Search the entries for the word "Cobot". Copy each line in which it is found.

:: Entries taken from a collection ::
⁂

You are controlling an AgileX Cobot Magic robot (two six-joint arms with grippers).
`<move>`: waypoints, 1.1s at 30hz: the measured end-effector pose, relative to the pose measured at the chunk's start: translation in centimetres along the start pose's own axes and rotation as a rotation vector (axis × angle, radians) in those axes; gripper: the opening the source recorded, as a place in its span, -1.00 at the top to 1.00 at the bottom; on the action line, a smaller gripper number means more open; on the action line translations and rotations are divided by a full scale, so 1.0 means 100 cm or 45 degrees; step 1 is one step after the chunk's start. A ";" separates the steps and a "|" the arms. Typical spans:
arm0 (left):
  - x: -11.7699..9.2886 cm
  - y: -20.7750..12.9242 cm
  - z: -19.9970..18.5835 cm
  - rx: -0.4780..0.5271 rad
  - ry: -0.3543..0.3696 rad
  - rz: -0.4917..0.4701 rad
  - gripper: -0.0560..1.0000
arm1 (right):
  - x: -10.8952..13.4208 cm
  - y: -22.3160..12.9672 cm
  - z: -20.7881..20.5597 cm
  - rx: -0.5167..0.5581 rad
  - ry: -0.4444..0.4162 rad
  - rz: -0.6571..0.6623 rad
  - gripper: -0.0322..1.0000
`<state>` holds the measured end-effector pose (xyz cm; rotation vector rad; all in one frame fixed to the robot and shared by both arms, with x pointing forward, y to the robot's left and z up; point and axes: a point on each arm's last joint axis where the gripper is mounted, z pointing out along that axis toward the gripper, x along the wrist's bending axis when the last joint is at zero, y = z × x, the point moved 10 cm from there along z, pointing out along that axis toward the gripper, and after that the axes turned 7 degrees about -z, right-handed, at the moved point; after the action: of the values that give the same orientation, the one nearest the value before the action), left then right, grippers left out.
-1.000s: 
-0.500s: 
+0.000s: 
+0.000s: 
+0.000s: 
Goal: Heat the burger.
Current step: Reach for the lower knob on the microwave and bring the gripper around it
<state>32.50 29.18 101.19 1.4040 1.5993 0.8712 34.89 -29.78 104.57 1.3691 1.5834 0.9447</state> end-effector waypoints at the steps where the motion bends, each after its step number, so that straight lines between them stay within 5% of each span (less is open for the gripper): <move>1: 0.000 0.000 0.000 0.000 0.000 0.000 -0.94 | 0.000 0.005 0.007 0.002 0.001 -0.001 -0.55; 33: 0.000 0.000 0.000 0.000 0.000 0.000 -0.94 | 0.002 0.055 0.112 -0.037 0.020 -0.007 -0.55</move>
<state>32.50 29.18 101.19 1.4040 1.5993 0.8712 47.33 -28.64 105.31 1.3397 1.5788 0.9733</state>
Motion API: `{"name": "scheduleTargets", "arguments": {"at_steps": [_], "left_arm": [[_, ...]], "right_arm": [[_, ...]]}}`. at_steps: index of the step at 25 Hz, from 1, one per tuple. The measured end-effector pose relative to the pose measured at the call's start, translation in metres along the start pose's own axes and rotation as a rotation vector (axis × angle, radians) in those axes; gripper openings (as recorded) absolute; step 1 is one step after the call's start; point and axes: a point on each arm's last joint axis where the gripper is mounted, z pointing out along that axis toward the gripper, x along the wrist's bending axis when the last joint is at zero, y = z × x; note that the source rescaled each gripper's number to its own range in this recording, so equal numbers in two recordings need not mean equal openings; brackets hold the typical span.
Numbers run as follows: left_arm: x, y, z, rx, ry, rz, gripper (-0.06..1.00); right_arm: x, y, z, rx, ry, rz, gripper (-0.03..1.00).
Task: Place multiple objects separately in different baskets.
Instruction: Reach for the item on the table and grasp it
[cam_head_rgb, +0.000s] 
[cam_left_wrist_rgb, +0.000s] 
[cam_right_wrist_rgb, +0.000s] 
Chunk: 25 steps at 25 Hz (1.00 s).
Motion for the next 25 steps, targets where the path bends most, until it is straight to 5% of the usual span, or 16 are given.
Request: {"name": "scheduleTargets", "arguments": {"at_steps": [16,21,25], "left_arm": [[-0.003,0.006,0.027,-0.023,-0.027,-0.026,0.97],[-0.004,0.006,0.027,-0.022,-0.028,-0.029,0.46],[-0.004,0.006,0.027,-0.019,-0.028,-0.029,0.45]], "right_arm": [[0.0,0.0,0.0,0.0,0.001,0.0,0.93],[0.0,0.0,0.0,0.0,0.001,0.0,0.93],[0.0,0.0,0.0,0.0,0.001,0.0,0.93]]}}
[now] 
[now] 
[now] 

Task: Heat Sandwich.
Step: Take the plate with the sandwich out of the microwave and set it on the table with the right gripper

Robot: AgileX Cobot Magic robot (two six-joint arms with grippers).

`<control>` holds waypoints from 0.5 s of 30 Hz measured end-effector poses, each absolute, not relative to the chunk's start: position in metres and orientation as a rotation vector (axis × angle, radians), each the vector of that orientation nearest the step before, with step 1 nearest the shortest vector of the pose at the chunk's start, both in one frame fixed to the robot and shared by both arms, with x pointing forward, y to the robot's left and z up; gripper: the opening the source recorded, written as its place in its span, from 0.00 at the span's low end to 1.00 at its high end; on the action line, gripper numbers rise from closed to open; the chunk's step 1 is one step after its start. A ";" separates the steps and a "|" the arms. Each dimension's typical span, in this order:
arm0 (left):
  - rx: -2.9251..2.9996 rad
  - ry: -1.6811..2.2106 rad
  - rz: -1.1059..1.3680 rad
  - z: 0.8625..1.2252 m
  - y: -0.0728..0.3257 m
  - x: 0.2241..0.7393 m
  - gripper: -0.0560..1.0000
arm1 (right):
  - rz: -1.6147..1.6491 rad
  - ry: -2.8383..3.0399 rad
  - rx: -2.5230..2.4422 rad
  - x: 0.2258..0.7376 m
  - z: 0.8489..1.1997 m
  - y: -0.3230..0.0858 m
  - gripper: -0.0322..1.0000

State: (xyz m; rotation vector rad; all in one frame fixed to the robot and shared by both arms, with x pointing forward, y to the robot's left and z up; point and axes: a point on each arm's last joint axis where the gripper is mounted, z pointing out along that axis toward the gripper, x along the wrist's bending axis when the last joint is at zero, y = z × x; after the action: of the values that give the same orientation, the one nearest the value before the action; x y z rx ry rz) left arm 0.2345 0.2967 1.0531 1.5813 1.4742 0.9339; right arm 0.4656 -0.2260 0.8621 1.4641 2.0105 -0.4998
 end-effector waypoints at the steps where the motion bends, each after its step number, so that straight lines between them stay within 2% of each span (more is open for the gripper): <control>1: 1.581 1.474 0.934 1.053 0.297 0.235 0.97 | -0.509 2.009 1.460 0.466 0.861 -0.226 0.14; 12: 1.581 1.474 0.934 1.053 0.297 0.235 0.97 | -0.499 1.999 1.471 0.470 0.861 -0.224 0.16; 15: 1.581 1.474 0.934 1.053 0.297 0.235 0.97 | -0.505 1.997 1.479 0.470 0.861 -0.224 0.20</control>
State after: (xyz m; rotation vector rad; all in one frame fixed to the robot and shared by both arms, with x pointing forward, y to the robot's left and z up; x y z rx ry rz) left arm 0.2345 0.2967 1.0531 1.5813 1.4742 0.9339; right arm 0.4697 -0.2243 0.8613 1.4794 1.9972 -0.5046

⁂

:: Exercise result ::
You are controlling an AgileX Cobot Magic robot (two six-joint arms with grippers).
Robot: AgileX Cobot Magic robot (two six-joint arms with grippers).

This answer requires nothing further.